Can Computers Design Machines? - The Promise and Reality of Artificial Intelligence

Artificial intelligence (AI) is rapidly changing the world. Self-driving cars, drones, automated factories, and virtual assistants are all examples of AI technology. In fact, just about any activity that requires complex decision making or pattern recognition now has artificial intelligence software designed to make it easy. Even so, computer scientists continue to wrestle with the challenges of teaching computers to identify patterns and solve problems without human intervention. So how can AI designers create machines that design machines? Here’s what you need to know about the emerging future of artificial intelligence.

How Can AI Help Designers?

Machine learning and artificial intelligence can help engineers in several ways.

How Can Computer Scientists Build AI?

Computer scientists build artificial intelligence algorithms to solve specific problems. They create a “predictive model” that mimics human decision making based on data. Technologists use data from past activities to create a model that predicts how a specific issue will be resolved. They add complex mathematical equations to the model to help it make predictions. The model works by taking a situation, finding the relevant data, applying the mathematical equations to that data set, and predicting a solution. The model can also help find a solution when given the situation and an “if-then” statement.

Computer scientists use a variety of methods to create predictive models. They can create rules-based systems that follow specific instructions. They can also create statistical models that rely on probability. They can also create artificial neural networks to mimic how the human brain works.

What Are the Challenges of Computer-Designed AI?

Computer scientists can use AI to build almost any technology. They can also use AI to design AI. In fact, computer scientists are now working on algorithms that will teach themselves to solve problems without human intervention. But researchers are still exploring the challenges of “self-learning” AI. One challenge is creating algorithms that can handle any scenario and adjust themselves to new challenges.

Computer algorithms rely on specific sets of data to create and train their models. This means an algorithm has to be trained to handle any situation if it’s going to be useful. For example, the algorithm might only be able to solve problems of a certain type and ignore others.

A way to address this challenge is to design algorithms that are open-ended. If the algorithm has the ability to learn and change over time, it can handle changing challenges.

Another challenge is making sure AI algorithms are unbiased. Engineers have to make sure their algorithms don’t have any inherent biases that might taint their decisions.
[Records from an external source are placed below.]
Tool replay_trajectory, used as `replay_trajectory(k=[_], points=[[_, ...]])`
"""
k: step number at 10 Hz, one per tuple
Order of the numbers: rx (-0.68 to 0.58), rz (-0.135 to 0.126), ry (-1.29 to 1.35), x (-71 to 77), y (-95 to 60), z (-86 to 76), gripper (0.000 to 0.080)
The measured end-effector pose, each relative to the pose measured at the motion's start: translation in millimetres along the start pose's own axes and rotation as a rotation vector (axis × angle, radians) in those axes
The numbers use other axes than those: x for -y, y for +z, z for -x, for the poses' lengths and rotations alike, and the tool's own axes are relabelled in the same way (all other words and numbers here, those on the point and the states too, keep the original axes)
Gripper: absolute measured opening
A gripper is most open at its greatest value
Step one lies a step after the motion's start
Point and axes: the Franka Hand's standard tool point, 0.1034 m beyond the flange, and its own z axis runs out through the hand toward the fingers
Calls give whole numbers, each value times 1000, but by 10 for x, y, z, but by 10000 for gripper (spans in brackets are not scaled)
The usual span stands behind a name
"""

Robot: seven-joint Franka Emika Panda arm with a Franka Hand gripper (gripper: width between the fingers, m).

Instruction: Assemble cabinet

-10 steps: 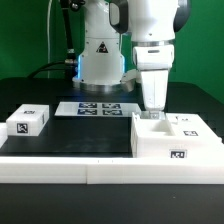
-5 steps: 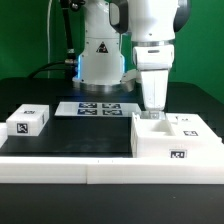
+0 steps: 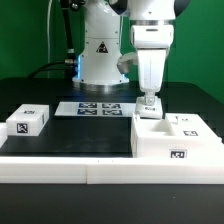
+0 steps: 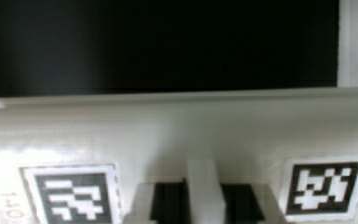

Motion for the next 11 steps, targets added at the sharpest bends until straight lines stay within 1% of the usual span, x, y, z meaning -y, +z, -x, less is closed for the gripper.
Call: replay_trajectory(k=[1, 2, 3, 4, 6, 7, 11], points=[[2, 2, 4, -67, -28, 20, 70], [5, -4, 8, -126, -47, 64, 70], [5, -1, 16, -203, -67, 77, 70], [2, 7, 18, -275, -92, 64, 70], [2, 14, 32, -368, -144, 12, 70], [1, 18, 43, -378, -152, -20, 70], [1, 12, 45, -374, -125, -7, 70]])
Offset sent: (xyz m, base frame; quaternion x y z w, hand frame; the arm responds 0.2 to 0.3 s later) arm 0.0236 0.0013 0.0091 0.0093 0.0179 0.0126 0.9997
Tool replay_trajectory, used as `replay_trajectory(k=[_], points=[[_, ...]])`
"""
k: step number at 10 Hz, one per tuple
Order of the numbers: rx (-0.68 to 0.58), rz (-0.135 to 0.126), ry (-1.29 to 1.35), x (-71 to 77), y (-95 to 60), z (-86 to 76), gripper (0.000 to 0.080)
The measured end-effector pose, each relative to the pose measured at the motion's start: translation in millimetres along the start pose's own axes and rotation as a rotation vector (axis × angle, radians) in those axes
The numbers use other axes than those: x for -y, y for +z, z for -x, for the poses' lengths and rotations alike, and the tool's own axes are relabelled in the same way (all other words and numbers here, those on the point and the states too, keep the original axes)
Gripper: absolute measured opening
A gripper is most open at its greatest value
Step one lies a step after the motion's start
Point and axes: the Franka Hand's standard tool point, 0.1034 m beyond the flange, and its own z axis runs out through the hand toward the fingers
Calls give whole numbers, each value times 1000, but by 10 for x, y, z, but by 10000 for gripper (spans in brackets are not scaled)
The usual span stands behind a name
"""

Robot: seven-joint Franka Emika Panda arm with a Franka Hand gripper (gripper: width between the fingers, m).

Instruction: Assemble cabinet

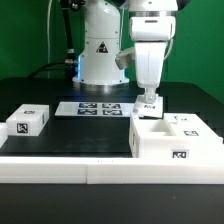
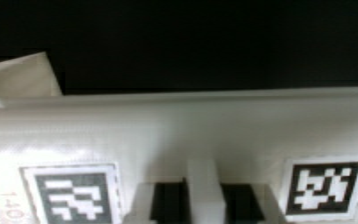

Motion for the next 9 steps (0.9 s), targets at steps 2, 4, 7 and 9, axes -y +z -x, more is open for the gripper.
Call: replay_trajectory(k=[2, 4, 7, 9], points=[[-2, 0, -9, -23, 8, -2, 70], [-2, -1, -41, -34, 22, -4, 70], [-4, -5, -64, -45, 46, -9, 70], [-4, -5, -64, -45, 46, -9, 70]])
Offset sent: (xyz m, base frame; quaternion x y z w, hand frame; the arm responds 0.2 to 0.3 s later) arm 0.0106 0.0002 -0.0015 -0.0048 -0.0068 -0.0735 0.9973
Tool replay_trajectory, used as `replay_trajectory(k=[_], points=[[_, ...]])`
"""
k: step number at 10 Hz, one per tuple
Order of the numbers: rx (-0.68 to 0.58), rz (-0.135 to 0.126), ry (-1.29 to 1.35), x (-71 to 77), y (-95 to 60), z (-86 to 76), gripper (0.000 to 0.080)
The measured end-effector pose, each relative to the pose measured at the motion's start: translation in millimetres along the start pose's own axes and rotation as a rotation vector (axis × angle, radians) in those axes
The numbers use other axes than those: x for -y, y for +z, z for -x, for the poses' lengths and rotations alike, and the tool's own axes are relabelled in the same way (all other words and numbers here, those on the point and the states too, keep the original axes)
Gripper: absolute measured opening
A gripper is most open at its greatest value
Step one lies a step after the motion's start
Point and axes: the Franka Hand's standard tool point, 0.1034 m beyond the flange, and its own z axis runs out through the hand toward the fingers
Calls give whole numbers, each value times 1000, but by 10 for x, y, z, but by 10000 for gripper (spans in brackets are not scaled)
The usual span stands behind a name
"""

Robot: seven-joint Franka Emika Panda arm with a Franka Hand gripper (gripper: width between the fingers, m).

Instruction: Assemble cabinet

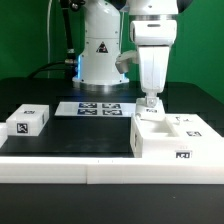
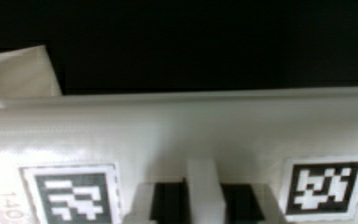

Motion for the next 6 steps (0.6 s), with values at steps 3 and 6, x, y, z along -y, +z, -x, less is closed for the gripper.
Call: replay_trajectory(k=[3, 6], points=[[6, -17, -28, -69, 2, -9, 70], [4, -12, -69, -185, 7, 12, 70]])
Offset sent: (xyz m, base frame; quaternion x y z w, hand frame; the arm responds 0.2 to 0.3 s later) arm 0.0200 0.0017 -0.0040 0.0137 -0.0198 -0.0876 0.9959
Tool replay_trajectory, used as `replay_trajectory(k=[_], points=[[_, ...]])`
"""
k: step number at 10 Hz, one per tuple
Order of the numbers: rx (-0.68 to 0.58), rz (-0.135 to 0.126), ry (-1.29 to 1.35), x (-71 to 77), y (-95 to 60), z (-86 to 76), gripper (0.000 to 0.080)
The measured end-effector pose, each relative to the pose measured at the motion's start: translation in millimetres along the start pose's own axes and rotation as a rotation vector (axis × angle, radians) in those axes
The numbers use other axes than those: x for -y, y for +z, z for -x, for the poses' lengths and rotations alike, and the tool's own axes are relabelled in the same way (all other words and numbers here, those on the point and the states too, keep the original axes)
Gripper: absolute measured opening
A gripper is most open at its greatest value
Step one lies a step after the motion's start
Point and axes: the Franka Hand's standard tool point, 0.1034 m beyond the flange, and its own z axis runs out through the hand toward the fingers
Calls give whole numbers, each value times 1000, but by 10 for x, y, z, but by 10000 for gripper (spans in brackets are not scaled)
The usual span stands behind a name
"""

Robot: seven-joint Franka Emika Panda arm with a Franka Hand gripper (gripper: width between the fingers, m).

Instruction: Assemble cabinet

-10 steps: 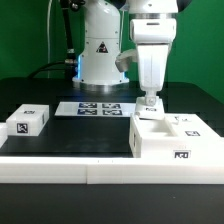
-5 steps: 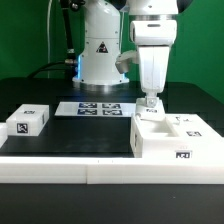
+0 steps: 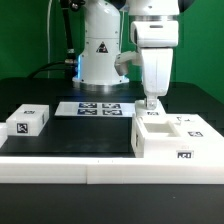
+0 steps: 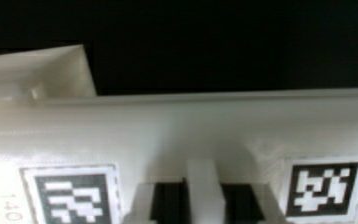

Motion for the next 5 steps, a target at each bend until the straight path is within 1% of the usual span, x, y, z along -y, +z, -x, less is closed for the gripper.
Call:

Limitations of Current AI Technology

Current AI technology is still limited in a few ways. One challenge is that computer scientists can’t yet build a system that can learn to solve any problem. Computer algorithms still have to be trained to solve specific problems. Another limitation is that current AI technology is not creative. The algorithms might be able to find solutions to complex problems, but they can’t generate solutions on their own. Engineers need to give computers specific rules to generate solutions. They still can’t build systems that are creative enough to solve problems without human intervention.

Other limitations include the amount of processing power needed to run algorithms and the amount of data needed to train those algorithms. Current algorithms are difficult to scale because the amount of data needed to train those algorithms is massive. This means only large companies can afford the technology.

The Future of Artificial Intelligence and Machine Learning

Computer scientists believe they will continue to make progress as they build algorithms that learn on their own. They expect algorithms to become more sophisticated and be able to tackle more complex problems.

Computer engineers will also continue to improve the algorithms’ ability to learn. This will make the algorithms even more useful. And it will also help with the problem of collecting enough data to train algorithms.

Engineers will also keep working on AI’s scalability. They will make algorithms that can be distributed across more computing resources. They will also work on algorithms that can be used with smaller data sets. And computer scientists will continue to make AI more creative. They will work on algorithms that can generate solutions based on incomplete data. And they will continue to improve algorithms that can make predictions.

Conclusion

Computer scientists are working to build algorithms that are more sophisticated and creative. They are also working to build algorithms that can scale across larger networks or smaller datasets. These algorithms will make AI technology even more useful. Engineers will be able to use AI to engage in more complex activities and they will be able to solve complex problems with less work. Eventually they will be able to design machines that design machines.